**Task details:** Every line of the material below that holds the string "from" should be copied.

═════ Material provided

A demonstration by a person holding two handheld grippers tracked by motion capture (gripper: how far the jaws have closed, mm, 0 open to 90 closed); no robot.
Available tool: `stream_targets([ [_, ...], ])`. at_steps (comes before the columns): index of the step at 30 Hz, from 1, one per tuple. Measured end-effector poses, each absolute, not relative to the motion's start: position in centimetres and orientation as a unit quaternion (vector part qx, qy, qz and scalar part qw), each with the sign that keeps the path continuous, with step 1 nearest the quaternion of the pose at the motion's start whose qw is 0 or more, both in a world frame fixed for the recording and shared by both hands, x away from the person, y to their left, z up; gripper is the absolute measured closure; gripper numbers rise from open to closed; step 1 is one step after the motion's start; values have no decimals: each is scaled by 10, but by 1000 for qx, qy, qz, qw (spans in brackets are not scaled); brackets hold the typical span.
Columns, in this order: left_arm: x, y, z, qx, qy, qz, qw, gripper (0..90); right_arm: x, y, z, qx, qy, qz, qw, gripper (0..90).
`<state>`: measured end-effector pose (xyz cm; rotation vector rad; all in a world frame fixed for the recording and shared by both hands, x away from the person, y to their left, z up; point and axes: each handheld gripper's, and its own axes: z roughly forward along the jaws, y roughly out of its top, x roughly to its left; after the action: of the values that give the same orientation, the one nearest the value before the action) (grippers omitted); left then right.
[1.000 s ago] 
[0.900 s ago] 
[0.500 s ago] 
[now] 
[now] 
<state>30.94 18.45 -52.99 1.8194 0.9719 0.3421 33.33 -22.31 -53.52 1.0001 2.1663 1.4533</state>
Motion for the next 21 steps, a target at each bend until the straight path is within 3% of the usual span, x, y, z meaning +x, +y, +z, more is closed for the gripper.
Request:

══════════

**Exercise solution:**
Available tool: `stream_targets([ [_, ...], ])`. at_steps (comes before the columns): index of the step at 30 Hz, from 1, one per tuple. Measured end-effector poses, each absolute, not relative to the motion's start: position in centimetres and orientation as a unit quaternion (vector part qx, qy, qz and scalar part qw), each with the sign that keeps the path continuous, with step 1 nearest the quaternion of the pose at the motion's start whose qw is 0 or more, both in a world frame fixed for the recording and shared by both hands, x away from the person, y to their left, z up; gripper is the absolute measured closure; gripper numbers rise from open to closed; step 1 is one step after the motion's start; values have no decimals: each is scaled by 10, but by 1000 for qx, qy, qz, qw (spans in brackets are not scaled); brackets hold the typical span.
`<state>`: measured end-effector pose (xyz cm; rotation vector rad; all in a world frame fixed for the recording and shared by both hands, x away from the person, y to their left, z up; point and axes: each handheld gripper's, and its own axes: z roughly forward along the jaws, y roughly out of its top, x roughly to its left; after the action: of the values that give the same orientation, the one nearest the value before the action) (grippers omitted); left then right.

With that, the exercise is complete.